Il racconto di Elvis collima con quello che diversi studenti africani hanno fatto a televisioni e agenzie di diversi paesi. Questo pomeriggio dopo aver appreso queste denunce, l’Unione africana ha rilasciato una nota per manifestare “preoccupazione e turbamento per le notizie secondo cui ai cittadini africani dal lato ucraino viene negato il diritto di attraversare la frontiera in sicurezza”.

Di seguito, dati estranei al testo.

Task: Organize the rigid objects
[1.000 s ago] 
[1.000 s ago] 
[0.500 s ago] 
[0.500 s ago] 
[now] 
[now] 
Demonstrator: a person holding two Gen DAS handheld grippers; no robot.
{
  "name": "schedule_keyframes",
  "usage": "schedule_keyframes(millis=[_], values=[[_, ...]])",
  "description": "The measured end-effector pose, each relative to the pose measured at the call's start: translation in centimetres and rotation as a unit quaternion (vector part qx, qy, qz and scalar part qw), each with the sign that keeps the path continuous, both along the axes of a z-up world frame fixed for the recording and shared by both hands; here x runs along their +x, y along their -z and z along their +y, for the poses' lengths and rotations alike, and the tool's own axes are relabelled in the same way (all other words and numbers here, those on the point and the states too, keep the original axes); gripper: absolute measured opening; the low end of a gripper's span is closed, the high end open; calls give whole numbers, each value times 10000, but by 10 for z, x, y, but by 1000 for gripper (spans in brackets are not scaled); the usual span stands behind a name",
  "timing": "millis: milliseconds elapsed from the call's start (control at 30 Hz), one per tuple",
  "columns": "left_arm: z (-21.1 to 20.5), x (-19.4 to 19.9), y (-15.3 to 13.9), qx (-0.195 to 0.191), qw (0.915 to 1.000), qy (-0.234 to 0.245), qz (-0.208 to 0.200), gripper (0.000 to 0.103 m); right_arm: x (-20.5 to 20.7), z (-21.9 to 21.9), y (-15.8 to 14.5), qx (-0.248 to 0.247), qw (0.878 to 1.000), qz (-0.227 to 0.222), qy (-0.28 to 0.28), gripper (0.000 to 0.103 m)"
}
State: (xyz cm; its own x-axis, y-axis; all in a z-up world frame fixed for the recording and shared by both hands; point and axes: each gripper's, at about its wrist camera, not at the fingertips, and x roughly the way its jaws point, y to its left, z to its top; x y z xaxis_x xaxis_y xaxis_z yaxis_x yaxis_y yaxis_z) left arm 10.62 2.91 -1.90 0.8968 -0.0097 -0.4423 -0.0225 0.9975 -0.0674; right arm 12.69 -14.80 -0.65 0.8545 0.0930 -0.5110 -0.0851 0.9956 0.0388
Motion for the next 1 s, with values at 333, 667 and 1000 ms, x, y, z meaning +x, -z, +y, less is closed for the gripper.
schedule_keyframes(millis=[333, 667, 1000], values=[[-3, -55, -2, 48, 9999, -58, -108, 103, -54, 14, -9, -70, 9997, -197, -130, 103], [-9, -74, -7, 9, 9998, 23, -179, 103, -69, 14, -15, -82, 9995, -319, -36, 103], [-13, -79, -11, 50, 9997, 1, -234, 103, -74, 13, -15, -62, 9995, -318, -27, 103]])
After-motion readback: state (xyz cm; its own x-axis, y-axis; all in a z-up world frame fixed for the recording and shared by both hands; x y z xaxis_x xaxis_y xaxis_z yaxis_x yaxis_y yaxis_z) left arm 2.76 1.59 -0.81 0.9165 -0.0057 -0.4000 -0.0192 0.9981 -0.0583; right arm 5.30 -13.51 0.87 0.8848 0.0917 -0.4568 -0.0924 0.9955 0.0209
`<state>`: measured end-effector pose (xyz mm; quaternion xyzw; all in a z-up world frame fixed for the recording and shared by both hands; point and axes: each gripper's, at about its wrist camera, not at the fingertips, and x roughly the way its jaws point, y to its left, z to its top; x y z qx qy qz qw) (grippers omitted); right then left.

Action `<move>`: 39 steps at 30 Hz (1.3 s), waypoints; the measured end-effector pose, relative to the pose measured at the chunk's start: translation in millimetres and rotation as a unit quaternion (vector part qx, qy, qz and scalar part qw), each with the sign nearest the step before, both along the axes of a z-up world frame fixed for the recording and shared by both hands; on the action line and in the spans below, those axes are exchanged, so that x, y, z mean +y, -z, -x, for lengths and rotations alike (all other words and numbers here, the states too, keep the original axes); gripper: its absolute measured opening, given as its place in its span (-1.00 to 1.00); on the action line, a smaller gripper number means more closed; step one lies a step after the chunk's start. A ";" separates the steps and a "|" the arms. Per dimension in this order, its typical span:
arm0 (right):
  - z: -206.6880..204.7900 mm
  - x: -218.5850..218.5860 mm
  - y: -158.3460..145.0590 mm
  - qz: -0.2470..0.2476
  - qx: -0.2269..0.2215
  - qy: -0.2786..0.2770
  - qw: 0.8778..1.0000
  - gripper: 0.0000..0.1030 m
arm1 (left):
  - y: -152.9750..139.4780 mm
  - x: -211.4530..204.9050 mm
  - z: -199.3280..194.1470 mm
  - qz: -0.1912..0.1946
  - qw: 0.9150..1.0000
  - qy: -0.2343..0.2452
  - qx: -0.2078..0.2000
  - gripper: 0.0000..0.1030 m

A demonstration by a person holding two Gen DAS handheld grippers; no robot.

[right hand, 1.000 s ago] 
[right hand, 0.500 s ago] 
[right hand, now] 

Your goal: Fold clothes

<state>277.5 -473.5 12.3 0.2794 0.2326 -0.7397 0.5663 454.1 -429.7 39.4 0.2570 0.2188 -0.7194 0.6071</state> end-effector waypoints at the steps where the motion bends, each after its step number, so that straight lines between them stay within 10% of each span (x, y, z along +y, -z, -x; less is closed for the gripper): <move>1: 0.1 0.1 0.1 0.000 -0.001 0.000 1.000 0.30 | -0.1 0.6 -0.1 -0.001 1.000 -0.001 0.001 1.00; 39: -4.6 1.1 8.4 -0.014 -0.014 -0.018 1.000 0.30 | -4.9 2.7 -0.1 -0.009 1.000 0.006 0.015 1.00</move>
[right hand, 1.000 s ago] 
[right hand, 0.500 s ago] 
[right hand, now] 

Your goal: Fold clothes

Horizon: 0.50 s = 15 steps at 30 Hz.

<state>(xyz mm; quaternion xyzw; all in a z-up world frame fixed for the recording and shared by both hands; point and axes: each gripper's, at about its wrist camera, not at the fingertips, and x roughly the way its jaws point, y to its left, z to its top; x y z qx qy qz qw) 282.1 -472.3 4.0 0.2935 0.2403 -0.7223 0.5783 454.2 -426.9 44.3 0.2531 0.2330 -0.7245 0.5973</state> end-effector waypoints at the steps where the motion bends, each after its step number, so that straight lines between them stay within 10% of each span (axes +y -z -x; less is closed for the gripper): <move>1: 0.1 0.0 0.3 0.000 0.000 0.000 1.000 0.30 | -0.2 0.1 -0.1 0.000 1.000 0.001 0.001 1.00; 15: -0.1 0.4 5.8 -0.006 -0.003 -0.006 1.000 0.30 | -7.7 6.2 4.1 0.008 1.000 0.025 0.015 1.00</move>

Nonostante le difficoltà, però, Elvis e i suoi compagni sono riusciti a partire. “Vista la situazione abbiamo deciso di rinunciare a salire su quel treno, ma non ci siamo rassegnati perché sapevamo che all’alba sarebbe arrivato un altro convoglio”. Alle cinque, effettivamente, il treno è arrivato “Ma noi e tanti altri eravamo sulla banchina sbagliata e abbiamo dovuto attraversare i binari a piedi. Una donna ucraina mi ha spinto via per cercare di superarmi, ma fortunamente non sono caduto. La lotta per salire è stata intensa. Anche questa volta dicevamo che potevano salire solo bambini e donne ucraine. I capitreno erano molto violenti: se cercavi di entrare ti picchiavano o ti spingevano fuori. Per avere una chance mi sono messo ad aiutare a salire bambini e donne, sperando poi di seguirli, ma lo spazio era pochissimo. In tanti hanno dovuto abbandonare le valige e pacchi a terra. Io non riuscivo a entrare: ho iniziato a chiedere insistentemente, facendo notare che avevo anche aiutato, ma non è servito a nulla”. Poi, all’improvviso, la strategia vincente. “Alla fine un mio amico per entrare ha preso in braccio un bimbo ucraino dicendo che era il suo e che doveva salire anche lui. Ce l’ha fatta. Noi spingendo siamo riusciti ad andargli dietro”.